Londra, 1990. Per la seconda e ultima volta un album dei Loop finisce in vetta alla Indie Chart Uk. "A Gilded Eternity" bissa infatti il riscontro ottenuto dal precedente "Fade Out" (e dal debutto "Heaven's End", fermatosi alla posizione 4 nel 1987), ma diventa anche l'inspiegabile canto del cigno della band di Robert Hampson, segnata dalla progressiva diaspora dei membri verso altrettanti nuovi progetti.
I Loop chiudono il decennio con soli tre lavori sulla lunga distanza nel curriculum, tutti destinati però a lasciare il segno grazie a un suono ipnotico, debitore in egual misura di elementi space-rock, kraut e psych, riuniti sotto l'egida di un muro di feedback e distorsione stoogesiana. "A Gilded Eternity" segna in particolare un passaggio fondamentale anche per la nascita di un genere che l'anno successivo i My Bloody Valentine e gli Slowdive sveleranno in tutta la sua peculiarità: lo shoegaze.
Hampson dedica gli anni successivi prima alla sperimentazione post-rock con i Main (insieme al chitarrista Scott Dawson) e poi alla sua carriera solista, nell'ostinato tentativo di affrancarsi dallo storico muro di chitarre taglienti al quale non voleva essere più associato. Fino al 2013, il nome Loop sparisce quindi dagli annali e dalle copertine delle riviste specializzate, per poi riapparire in occasione di un paio di reunion tour (con la stessa formazione di "A Gilded Eternity") e un Ep uscito quasi in sordina, l'interessante "Array 1".
Dopo alcuni avvicendamenti, Hampson resta l'unico superstite della line-up originale e annuncia il ritorno al formato album per il 2022, il qui presente "Sonancy". Al di là della ovvia sorpresa che si accompagna a una notizia del genere, la prima domanda che balza in testa è "Cosa è cambiato a livello di suono in questa nuova incarnazione della band?". "Sonancy" non ci mette molto a rispondere: poco o nulla. È ovvio che un improvviso ribaltamento di fronte avrebbe avuto poco senso nell'economia di un comeback, ma in generale il ripescaggio ufficiale di un marchio di fabbrica del passato nasconde sempre qualche insidia, non ultima l'accusa di opportunismo.

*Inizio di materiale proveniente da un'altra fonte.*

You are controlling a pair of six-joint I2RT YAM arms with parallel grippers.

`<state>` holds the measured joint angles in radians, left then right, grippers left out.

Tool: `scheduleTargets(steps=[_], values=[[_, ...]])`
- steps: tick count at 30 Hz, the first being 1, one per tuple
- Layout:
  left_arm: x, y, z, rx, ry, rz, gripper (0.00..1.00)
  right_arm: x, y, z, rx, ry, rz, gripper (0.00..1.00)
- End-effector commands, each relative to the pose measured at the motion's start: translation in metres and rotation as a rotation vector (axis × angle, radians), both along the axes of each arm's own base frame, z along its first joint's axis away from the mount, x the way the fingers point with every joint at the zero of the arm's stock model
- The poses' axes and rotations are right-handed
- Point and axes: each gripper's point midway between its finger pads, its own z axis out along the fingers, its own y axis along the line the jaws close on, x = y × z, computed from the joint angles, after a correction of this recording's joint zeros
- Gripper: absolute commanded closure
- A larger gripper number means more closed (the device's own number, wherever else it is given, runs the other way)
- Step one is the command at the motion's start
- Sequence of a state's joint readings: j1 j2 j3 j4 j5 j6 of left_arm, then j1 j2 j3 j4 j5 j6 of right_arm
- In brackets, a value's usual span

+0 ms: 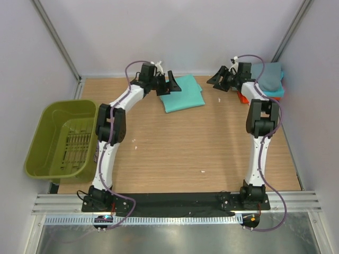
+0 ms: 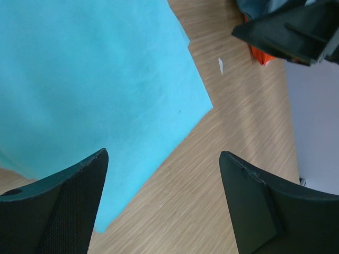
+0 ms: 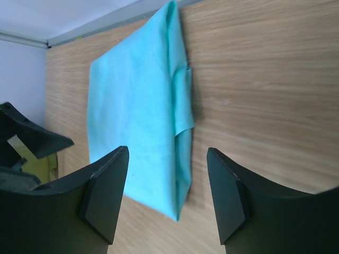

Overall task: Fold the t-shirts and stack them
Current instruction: Fold the tshirt

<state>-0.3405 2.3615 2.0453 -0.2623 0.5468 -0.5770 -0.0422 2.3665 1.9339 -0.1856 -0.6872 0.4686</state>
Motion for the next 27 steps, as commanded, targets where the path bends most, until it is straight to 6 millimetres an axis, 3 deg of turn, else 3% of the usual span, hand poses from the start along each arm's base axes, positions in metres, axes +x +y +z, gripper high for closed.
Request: scheduleTargets(steps=[1, 3, 10, 16, 21, 27], values=[[0.002, -0.023, -0.016, -0.04, -0.021, -0.05, 0.14, 0.019, 0.0, -0.008, -0.002, -0.061, 0.029, 0.33], [0.003, -0.025, -0.029, -0.03, -0.011, -0.051, 0.14, 0.023, 0.002, -0.014, 0.016, -0.05, 0.026, 0.33], [0.002, -0.018, -0.054, 0.008, 0.035, -0.034, 0.14, 0.015, 0.021, -0.069, 0.126, 0.075, 0.064, 0.32], [-0.004, -0.008, -0.064, 0.034, 0.067, -0.038, 0.14, 0.016, 0.046, -0.08, 0.164, 0.101, 0.116, 0.33], [-0.006, 0.009, -0.068, 0.061, 0.083, -0.041, 0.14, -0.004, 0.089, -0.095, 0.187, 0.158, 0.193, 0.33], [-0.005, 0.016, -0.075, 0.077, 0.087, -0.039, 0.14, -0.015, 0.114, -0.102, 0.186, 0.178, 0.229, 0.33]])
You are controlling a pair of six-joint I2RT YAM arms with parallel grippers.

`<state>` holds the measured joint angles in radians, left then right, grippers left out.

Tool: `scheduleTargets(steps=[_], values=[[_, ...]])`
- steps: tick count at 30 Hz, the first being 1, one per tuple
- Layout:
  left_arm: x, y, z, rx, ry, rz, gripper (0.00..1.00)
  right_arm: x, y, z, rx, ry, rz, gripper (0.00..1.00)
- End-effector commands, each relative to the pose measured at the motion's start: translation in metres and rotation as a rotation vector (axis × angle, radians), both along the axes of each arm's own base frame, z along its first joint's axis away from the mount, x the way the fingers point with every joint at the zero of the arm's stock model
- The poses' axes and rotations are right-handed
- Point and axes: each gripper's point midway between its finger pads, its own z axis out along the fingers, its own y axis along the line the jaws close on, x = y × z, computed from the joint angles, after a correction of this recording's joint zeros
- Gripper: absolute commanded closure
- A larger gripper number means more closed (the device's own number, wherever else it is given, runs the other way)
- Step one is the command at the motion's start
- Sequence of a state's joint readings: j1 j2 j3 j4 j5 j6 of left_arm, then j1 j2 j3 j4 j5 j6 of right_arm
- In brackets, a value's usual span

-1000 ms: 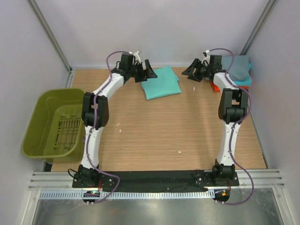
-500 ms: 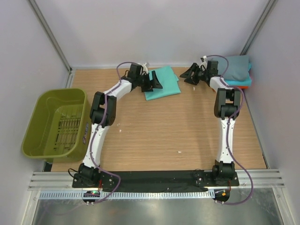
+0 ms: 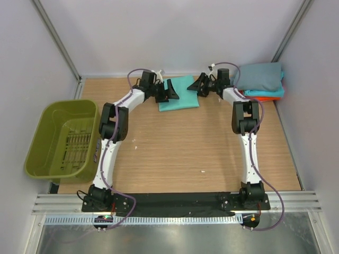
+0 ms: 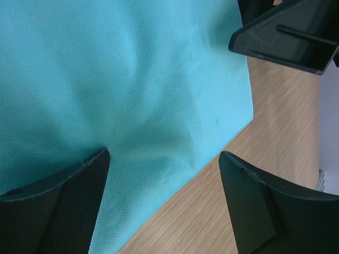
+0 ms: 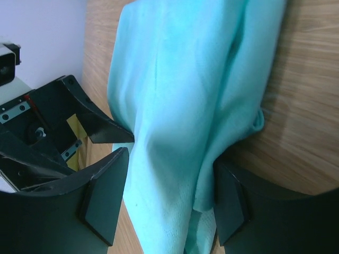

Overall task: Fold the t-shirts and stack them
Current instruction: Fold the tshirt

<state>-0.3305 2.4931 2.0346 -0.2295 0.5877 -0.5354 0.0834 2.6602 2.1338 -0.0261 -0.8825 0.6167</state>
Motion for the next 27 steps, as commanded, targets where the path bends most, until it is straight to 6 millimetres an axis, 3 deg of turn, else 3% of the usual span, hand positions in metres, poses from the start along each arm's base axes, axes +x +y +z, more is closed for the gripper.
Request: scheduleTargets(steps=[1, 4, 7, 10, 11, 13, 15, 16, 17, 19, 22, 23, 24, 26, 27], values=[[-0.004, 0.014, 0.001, 0.044, 0.006, 0.003, 0.14, -0.02, 0.014, -0.043, -0.022, 0.132, 0.013, 0.34], [-0.004, 0.015, -0.001, 0.054, 0.008, 0.01, 0.14, -0.023, 0.013, -0.048, -0.039, 0.142, 0.008, 0.37], [-0.004, 0.015, -0.003, 0.057, 0.005, 0.007, 0.14, -0.024, 0.013, -0.047, -0.043, 0.14, 0.01, 0.49], [-0.002, 0.016, -0.001, 0.066, -0.007, 0.013, 0.14, -0.029, 0.021, -0.045, -0.046, 0.134, 0.036, 0.62], [-0.003, 0.017, -0.002, 0.071, -0.005, 0.01, 0.14, -0.028, 0.022, -0.042, -0.059, 0.114, 0.04, 0.78], [-0.003, 0.018, 0.004, 0.079, -0.02, 0.008, 0.14, -0.031, 0.022, -0.04, -0.087, 0.115, 0.045, 0.94], [-0.001, 0.026, 0.01, 0.123, -0.032, 0.026, 0.15, -0.032, 0.017, -0.029, -0.133, 0.081, 0.051, 0.99], [0.0, 0.029, 0.028, 0.134, -0.066, 0.029, 0.16, -0.028, 0.013, -0.018, -0.161, 0.045, 0.051, 0.99], [-0.003, 0.037, 0.031, 0.179, -0.061, 0.037, 0.16, -0.024, 0.008, -0.01, -0.195, 0.013, 0.048, 0.99], [0.001, 0.051, 0.058, 0.264, -0.148, 0.028, 0.17, -0.017, -0.009, 0.014, -0.317, -0.087, 0.056, 0.99], [-0.014, 0.076, 0.087, 0.403, -0.213, -0.018, 0.19, -0.012, -0.04, 0.043, -0.461, -0.195, 0.053, 0.99], [-0.027, 0.084, 0.1, 0.432, -0.205, -0.024, 0.2, -0.012, -0.057, 0.051, -0.485, -0.196, 0.035, 0.99], [-0.034, 0.091, 0.102, 0.462, -0.205, -0.045, 0.2, -0.011, -0.066, 0.068, -0.508, -0.233, 0.021, 0.99], [-0.059, 0.097, 0.098, 0.485, -0.142, -0.085, 0.21, -0.013, -0.088, 0.078, -0.545, -0.232, -0.018, 0.99], [-0.068, 0.099, 0.108, 0.483, -0.147, -0.091, 0.24, -0.013, -0.102, 0.083, -0.572, -0.244, -0.029, 0.99]])
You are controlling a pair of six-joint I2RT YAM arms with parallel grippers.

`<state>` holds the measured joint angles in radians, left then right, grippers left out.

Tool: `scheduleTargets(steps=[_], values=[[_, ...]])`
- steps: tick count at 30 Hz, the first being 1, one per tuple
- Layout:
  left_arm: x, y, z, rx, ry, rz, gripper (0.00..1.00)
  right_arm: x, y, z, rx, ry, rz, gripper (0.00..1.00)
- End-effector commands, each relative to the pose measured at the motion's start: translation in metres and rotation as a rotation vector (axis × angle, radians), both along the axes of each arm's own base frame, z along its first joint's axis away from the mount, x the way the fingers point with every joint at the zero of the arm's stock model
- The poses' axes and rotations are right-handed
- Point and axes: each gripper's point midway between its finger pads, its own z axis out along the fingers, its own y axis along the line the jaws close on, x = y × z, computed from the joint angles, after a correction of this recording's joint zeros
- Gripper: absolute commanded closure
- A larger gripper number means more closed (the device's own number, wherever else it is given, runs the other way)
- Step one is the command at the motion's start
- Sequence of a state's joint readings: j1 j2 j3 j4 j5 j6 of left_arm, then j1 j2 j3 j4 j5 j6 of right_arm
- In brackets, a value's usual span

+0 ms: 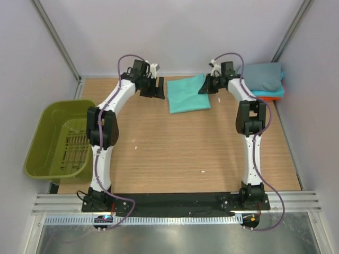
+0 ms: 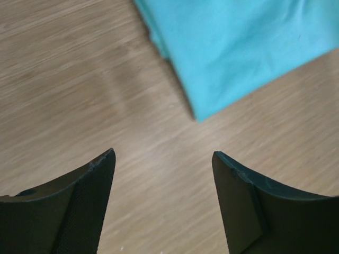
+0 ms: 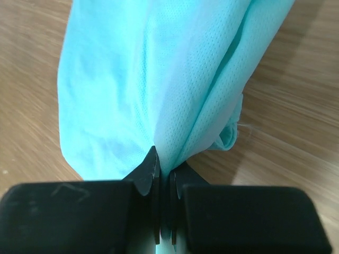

I Loop evitano la trappola rielaborando con buoni risultati l'ossessività kraut, le cavalcate space e la foschia psichedelica che li avevano resi famosi, come dichiarato dalla tripletta iniziale "Interference", "Eolian" e "Supra", ma è evidente che Hampson tenti di rendere più fruibile la proposta semplificando le parti vocali rispetto al repertorio storico. Se è vero che la sua creatura è sempre stata una massa ermetica di materia oscura poco in linea con la forma canzone (in "A Gilded Eternity" la voce era quasi seppellita dalla colata di calce lisergica prodotta dalle chitarre), colpisce oggi l'impostazione più asciutta anche in termini di scrittura, a tratti una sorta di variazione post-punk dei Black Rebel Motorcycle Club con gli occhi impiastricciati di Mandrax, nella quale Hampson compensa il minor fascino ritualistico con punte di intensità ipnotica a metà tracklist ("Isochrone", "Halo", "Fermion" e la strumentale "Penumbra II").
"Sonancy" è un lavoro forse prevedibile ma sincero, che emerge dalle sensazioni del suo autore a proposito di due anni di incubo pandemico, di isolamento, di preoccupazione per la situazione internazionale, di incazzatura per le difficoltà da superare per registrare il disco stesso (chissà come avrebbe reagito di fronte alla recente l'invasione russa in Ucraina, ndr) e che in definitiva raggiunge un livello di astrazione sonora perfettamente coerente con l'intenzione primaria della band: rendere palpabile il caos cosmico.